Doch Klinsmann hat sich noch nie viel aus starken Widersachern gemacht. Seinen Erneuerungskurs hält er konsequent durch und scheut sich nicht denen auf die Füße zu treten, die im Wege stehen. Sich wie einst Erich Ribbeck einen alternden Spieler in die Mannschaft schreiben zu lassen, käme ihm nie in den Sinn.

Die Klinsmannschen Neuerungen sind nun also auch auf der Position angekommen, auf der Deutschland sicher am besten von allen besetzt ist. Ob der Wechsel rein sportlich Sinn macht, ist kaum zu beurteilen. Kahn und Lehmann sind fraglos beide Weltklassetorhüter, einen wirklichen Leistungsunterschied zu sehen trauen sich auch wirkliche Experten kaum zu.

Vom Spott zum Triumph

Doch Klinsmann ging es bei seiner Entscheidung nicht nur darum, wer wie und wann aus dem Tor herauskommt und den Ball festhält. Der Bundestrainer setzt bei der WM schließlich explizit auch auf Psychologie - und diesbezüglich liegt Lehmann weit vorn. Der Torhüter erlebt momentan vielleicht das absolute Hoch seiner Karriere. Er spielt bei Arsenal London - einer jungen Mannschaft, die nach den Worten ihres Trainers Arsène Wenger vor wenigen Monaten noch "ausgelacht" wurde. Doch in diesem Jahr zieht das junge ausgelachte Arsenal im Triumph durch die Champions-League.

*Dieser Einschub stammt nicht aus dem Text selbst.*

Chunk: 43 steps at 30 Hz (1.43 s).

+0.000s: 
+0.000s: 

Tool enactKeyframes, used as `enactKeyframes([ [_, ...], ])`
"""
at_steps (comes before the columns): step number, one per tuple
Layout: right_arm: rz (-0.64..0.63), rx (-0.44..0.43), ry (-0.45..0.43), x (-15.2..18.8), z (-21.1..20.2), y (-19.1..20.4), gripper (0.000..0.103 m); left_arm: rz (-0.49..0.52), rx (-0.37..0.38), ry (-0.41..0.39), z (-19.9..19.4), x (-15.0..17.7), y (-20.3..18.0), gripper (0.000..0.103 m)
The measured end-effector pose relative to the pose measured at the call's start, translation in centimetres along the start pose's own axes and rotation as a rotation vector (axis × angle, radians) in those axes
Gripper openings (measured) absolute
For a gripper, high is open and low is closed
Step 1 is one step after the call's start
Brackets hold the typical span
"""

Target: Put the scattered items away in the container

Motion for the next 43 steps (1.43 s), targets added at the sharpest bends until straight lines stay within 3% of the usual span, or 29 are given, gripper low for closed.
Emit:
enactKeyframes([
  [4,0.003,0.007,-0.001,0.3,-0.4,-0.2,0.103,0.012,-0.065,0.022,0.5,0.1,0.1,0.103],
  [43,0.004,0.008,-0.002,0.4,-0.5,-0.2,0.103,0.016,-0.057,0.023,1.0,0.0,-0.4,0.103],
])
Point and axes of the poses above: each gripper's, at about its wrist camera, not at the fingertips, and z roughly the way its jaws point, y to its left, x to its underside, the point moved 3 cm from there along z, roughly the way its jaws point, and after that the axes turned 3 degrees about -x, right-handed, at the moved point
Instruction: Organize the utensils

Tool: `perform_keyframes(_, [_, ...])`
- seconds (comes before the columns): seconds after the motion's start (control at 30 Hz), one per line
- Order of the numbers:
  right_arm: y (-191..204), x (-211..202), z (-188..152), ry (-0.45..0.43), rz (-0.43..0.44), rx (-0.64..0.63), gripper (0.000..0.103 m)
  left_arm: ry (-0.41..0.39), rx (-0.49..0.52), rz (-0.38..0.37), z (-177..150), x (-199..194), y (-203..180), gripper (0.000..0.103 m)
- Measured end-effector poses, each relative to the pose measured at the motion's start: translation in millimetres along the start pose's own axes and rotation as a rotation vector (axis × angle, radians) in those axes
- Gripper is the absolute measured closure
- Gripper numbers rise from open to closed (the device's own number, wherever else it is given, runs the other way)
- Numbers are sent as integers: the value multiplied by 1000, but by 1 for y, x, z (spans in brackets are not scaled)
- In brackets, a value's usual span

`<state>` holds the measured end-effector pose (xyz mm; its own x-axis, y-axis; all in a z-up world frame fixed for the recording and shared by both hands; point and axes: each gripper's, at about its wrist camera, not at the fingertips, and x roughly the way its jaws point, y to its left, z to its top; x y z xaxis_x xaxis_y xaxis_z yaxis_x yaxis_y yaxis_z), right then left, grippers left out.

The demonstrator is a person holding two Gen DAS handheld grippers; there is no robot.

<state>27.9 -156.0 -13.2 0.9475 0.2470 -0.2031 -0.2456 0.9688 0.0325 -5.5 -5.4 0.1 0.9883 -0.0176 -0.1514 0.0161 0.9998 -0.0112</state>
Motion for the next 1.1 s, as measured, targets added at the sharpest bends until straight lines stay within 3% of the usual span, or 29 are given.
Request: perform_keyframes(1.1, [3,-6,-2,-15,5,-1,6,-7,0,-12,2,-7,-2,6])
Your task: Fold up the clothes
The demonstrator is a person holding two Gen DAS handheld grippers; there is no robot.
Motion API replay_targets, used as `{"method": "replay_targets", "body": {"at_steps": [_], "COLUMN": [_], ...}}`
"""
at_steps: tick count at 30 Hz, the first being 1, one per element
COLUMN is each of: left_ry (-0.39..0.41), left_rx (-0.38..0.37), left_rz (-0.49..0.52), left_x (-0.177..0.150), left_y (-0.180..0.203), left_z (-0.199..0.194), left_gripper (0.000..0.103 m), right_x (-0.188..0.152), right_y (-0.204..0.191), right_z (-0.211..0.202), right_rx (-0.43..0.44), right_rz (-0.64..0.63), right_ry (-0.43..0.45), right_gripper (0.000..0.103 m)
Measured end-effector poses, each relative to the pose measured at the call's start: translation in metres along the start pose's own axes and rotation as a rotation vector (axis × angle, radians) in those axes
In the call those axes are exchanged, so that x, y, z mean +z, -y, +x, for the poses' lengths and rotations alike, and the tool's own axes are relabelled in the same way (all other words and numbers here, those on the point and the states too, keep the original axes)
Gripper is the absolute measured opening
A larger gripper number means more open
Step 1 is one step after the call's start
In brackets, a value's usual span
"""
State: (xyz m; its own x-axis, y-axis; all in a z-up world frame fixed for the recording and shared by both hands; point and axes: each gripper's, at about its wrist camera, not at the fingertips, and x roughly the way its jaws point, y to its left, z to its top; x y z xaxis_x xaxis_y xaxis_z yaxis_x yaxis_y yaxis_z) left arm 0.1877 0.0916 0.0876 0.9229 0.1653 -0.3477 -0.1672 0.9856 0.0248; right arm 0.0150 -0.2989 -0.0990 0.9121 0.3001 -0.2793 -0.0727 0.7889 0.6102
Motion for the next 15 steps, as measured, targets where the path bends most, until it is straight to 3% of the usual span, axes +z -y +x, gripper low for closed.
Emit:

Mit Jens Lehmann im Tor.

Vom Spott zum Triumph - ein Weg, den Klinsmann mit der deutschen Nationalmannschaft auch nur zu gerne gehen würde. Mit Lehmann im Tor. Ob er der bessere Torhüter ist, wird sich nie beweisen lassen. Auch nicht nach der WM. Aber Lehmann ist der Torhüter, der fraglos besser zur Nationalmannschaft der Ära Klinsmann passt.

Der richtige Zeitpunkt

Klinsmann hat die Entscheidung pro Lehmann nun um einige Wochen vorgezogen - was dafür spricht, dass der Bundestrainer schon länger den Herausforderer favorisierte. Denn wenn dem deutschen Fußballvolk die Beförderung Lehmanns zur Nummer 1 im Tor zu verkaufen ist, dann jetzt - auf Lehmanns absolutem Karrierehoch und nicht vielleicht nach den nächsten Spieltagen, an denen er vielleicht nach langer Zeit mal wieder patzen könnte.